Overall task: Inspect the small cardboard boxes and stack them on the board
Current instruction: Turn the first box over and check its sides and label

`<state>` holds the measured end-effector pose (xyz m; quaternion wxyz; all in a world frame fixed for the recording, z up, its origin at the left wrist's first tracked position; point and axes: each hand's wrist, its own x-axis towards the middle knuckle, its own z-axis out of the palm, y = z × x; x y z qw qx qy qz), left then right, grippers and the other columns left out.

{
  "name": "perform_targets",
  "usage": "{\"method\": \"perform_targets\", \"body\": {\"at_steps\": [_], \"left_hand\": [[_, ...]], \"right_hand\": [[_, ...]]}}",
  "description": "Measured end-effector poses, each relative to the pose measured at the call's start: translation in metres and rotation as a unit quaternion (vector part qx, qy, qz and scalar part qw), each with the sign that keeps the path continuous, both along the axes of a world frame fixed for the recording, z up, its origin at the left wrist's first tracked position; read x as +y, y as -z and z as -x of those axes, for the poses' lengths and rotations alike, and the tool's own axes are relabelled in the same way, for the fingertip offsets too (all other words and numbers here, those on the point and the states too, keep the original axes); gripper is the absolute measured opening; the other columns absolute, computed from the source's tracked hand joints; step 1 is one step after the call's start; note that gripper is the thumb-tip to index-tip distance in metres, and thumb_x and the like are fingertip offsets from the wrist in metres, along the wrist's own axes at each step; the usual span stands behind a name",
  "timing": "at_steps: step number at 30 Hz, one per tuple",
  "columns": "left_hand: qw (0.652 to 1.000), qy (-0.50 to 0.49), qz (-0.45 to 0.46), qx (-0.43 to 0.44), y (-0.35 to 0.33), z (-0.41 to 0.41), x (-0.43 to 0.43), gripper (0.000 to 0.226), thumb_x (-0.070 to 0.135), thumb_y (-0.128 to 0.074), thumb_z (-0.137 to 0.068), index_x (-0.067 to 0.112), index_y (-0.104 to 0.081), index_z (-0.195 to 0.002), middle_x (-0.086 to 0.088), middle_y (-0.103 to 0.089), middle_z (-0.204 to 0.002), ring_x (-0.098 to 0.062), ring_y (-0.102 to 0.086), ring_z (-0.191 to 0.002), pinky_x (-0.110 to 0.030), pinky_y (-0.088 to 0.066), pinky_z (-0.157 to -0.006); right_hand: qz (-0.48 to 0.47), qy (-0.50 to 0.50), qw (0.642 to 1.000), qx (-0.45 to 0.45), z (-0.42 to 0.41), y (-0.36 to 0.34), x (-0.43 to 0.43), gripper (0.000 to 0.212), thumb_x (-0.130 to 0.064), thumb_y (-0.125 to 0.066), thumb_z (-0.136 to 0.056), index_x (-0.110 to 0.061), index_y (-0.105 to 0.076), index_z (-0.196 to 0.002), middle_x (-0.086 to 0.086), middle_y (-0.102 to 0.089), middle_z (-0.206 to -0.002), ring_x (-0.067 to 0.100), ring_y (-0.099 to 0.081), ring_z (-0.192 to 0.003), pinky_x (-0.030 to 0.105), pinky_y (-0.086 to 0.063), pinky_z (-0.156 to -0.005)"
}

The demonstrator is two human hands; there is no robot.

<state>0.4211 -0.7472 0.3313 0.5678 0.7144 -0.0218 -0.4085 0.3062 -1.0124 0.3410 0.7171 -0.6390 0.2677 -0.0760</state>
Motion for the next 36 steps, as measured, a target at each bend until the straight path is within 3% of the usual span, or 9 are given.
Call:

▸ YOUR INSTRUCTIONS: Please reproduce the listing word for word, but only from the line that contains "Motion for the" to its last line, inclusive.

▸ ANSWER SECTION:
Motion for the next 36 steps, as measured, a target at each bend until the straight path is within 3% of the usual span, or 9 are given.
Call:

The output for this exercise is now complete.